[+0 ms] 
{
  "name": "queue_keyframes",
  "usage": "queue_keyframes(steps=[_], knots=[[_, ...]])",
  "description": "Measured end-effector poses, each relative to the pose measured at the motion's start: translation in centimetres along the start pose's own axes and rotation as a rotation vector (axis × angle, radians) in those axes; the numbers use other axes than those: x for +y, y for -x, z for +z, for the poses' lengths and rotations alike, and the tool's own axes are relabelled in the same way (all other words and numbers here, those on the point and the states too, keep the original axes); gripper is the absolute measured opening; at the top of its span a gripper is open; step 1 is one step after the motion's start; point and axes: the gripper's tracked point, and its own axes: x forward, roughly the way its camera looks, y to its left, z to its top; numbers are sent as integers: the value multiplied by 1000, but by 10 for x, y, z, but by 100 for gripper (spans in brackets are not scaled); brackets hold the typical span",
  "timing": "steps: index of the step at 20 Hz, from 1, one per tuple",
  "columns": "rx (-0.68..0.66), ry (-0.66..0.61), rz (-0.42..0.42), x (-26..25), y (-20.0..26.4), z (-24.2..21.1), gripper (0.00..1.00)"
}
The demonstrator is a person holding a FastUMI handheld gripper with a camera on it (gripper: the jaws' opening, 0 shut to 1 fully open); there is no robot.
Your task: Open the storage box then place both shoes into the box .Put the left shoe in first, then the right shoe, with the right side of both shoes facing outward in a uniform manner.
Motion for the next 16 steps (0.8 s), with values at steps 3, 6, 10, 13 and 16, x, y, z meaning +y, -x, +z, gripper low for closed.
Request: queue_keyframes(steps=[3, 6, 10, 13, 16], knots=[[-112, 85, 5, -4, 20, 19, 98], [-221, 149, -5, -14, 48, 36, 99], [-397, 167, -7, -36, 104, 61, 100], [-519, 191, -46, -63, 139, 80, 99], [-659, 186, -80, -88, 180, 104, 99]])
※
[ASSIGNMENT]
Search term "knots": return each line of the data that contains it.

[YOUR RESPONSE]
  "usage": "queue_keyframes(steps=[_], knots=[[_, ...]])",
Request: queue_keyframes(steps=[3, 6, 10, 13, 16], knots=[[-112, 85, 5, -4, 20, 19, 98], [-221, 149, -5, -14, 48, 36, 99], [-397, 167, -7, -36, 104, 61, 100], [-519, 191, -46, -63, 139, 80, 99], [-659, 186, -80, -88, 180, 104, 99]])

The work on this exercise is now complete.